Echo de menos la naturaleza. Ayer me quedó claro cuando al ver un pequeño cactus en una micro-maceta me emocioné de sobremanera al poder observar que le habían salido dos minúsculas florecillas. Ilusionada se lo conté a la persona que tiene esa planta y me preguntó si aquello era bueno, yo no supe responder otra cosa más que "¿bueno? ¡Es buenísimo!".
Y noté esa añoranza, como la morriña de quien tiene a su hogar lejos, ese santuario de protección y crianza donde están tus raíces, donde está tu esencia primaria... Supe que aquello, era sin duda, el anhelo por la naturaleza.
Vivo en una gran ciudad y hago mi vida, prácticamente a diario, en una ciudad.
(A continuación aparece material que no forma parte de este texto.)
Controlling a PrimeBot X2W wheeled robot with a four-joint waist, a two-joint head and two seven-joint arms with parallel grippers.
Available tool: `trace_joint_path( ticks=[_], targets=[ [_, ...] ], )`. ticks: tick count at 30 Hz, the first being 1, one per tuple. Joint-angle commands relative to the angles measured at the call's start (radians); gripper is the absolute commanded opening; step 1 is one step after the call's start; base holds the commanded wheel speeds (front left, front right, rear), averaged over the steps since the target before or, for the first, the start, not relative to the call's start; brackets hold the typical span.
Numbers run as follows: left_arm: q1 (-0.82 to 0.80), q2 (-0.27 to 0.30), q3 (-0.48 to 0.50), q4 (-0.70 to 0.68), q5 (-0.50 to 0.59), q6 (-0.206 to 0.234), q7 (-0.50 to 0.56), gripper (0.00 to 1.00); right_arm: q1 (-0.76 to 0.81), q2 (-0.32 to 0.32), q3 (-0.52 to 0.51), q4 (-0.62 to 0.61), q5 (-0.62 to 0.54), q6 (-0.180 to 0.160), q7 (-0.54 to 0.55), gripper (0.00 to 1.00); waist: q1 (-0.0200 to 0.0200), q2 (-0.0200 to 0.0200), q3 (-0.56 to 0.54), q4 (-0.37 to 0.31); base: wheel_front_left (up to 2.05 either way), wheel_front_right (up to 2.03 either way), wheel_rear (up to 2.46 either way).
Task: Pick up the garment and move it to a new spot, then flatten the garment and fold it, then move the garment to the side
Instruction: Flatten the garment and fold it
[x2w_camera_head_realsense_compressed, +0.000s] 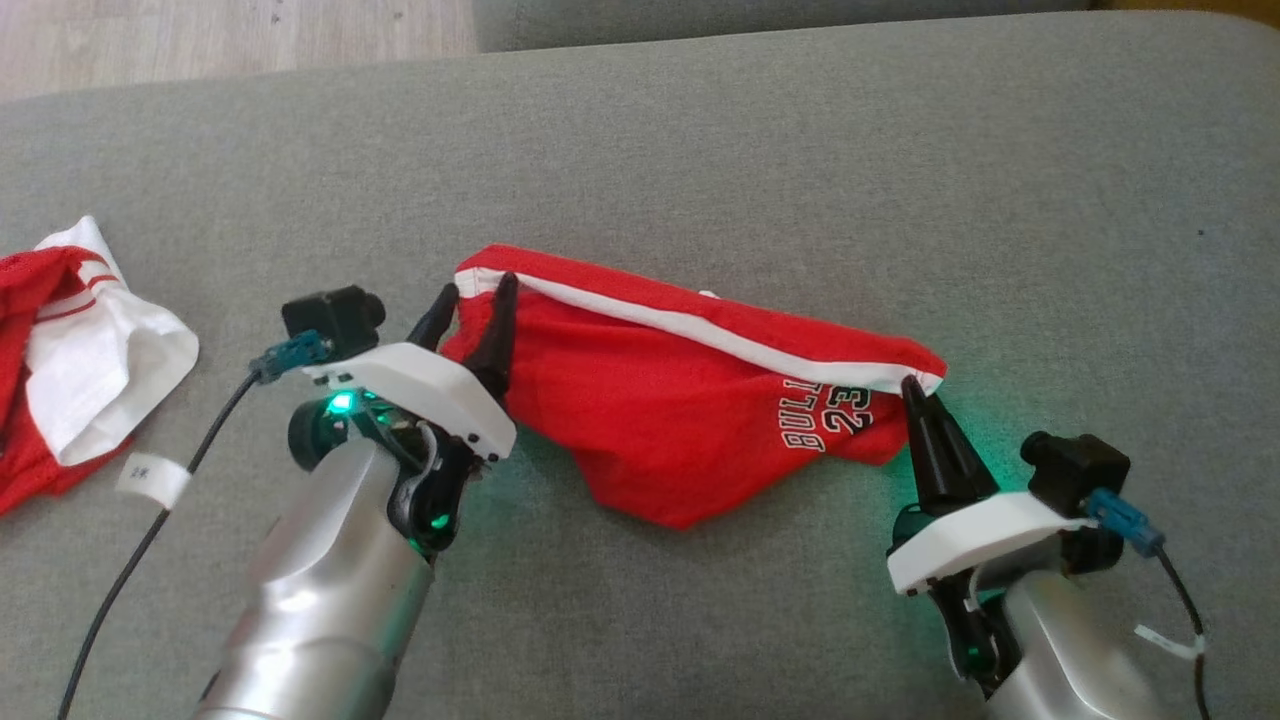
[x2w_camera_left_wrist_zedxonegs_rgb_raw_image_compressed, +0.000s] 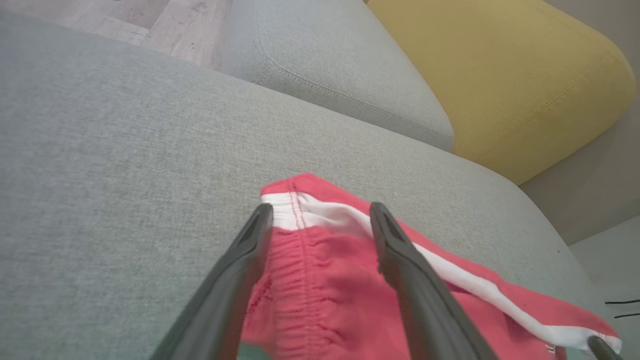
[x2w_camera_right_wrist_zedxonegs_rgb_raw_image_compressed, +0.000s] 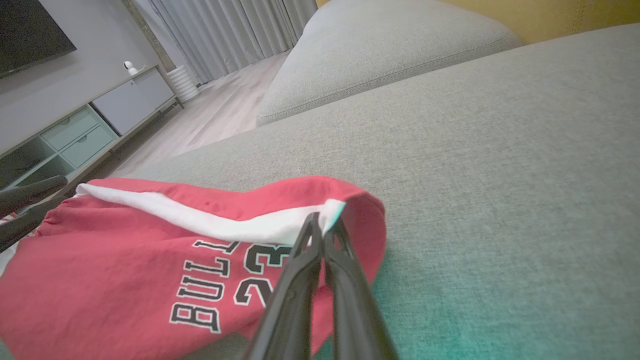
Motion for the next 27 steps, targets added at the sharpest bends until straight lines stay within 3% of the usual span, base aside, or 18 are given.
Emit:
trace_joint_path(
  ticks=[1,25,26,27],
  targets=[
    [-0.041,0.03,0.019,-0.021,-0.015,-0.006,-0.002,1.0,-0.031,-0.001,0.026,-0.03,-0.002,-0.001,-0.014,0.0,-0.0001,0.0,0.0,0.001,0.0,0.0,0.0],
    [-0.117,0.085,-0.121,0.048,-0.2,-0.006,-0.037,1.0,-0.048,-0.001,0.064,-0.042,0.01,-0.001,-0.014,0.0,-0.0001,0.0,0.033,-0.019,0.0,0.0,0.0],
    [-0.118,0.086,-0.127,0.05,-0.206,-0.006,-0.04,0.86,-0.048,-0.001,0.064,-0.042,0.011,-0.001,-0.014,0.0,-0.0001,0.0,0.034,-0.019,0.0,0.0,0.0],
    [-0.119,0.087,-0.134,0.05,-0.212,-0.006,-0.042,0.43,-0.049,-0.001,0.065,-0.042,0.012,-0.001,-0.014,0.0,-0.0001,0.0,0.035,-0.019,0.0,0.0,0.0]
  ],
)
Invierto muchas horas en coches y transportes variados, los planes se resumen en alcohol por las noches, cafés en lugares modernos, gente apelmazada en las calles, avanzar lento, salir con mucho tiempo de margen... Por eso a veces estoy en silencio en casa para poder apreciar el sonido de las golondrinas que se acercan a cazar mosquitos por las cornisas de mi edificio, pero entre tanta ensoñación se cuela la cruda realidad de una jaula de hormigón que nos atrapa con sus planes infinitos, sus mil opciones, sus días que no acaban, sus empalmes de noche-mañana-noche, su estrés (infernal estrés), su agobio, sus sonidos a pitido, sus horarios que comienzan antes de que salga el sol, sus puestas de sol sin ser apreciadas, su agobio, su empuje, su lleno de personas pero vacío de humanidad... Y yo, a veces siento que simplemente quiero volver a escuchar el silencio de la naturaleza, aunque sea con el rugir del mar una tarde solitaria en una inmensa playa, el cantar de mil pájaros chivatos en una zona montañosa o el olor de plantas mediterráneas que se alzan como representación de la indomable fuerza de Pachamama.
Las ciudades son divertidas y tienen muchas opciones para llenarnos, pero jamás podrán llenarnos de manera tan enriquecedora como un instante de desconexión en medio de un paraje natural. Observar desde un pico muy alto como el mar queda a lo lejos o como toda una cordillera se expande en un paisaje abrupto.El color verde de la vegetación, el agua que sale de un manantial, las rocas que te permiten sentarte a reposar, la arena fina que acaricia tus pies, los rayos del sol cuando estás en esa inmensa paz, sentir el latido del corazón en calma y sin la pesadez de un horario y una rutina que se clava en tu espalda como la más pesada de las cargas.
Creo que con la expansión del sistema neoliberal y capitalista, además de haber olvidado las raíces de la humanidad, hemos desconectado de lo más importante: nosotros también pertenecemos a la naturaleza. Para nosotros también es importante y saludable el contacto con la vegetación, con el barro, con el musgo, con la corteza de un árbol, con la lluvia sin protegerse con un paraguas, con la libertad y la protección (y el miedo) que aporta lo más salvaje de la naturaleza. De ahí hemos venido y pertenecemos a ese rincón, alejado y olvidado. Un espacio terrenal que se encuentra más allá de nuestros muros sociales y arquitectónicos dentro de los cuales mantenemos la realidad que nos ha transformado, ese juego de papeles, normas, reglas, obligaciones y derechos donde no tenemos en cuenta lo más primario de nuestra esencia: somos animales y la naturaleza es nuestro abrigo, nuestro primer hogar, nuestra primera madre, nuestra biología y nuestra química.
Necesito naturaleza. Te echo de menos Pachamama.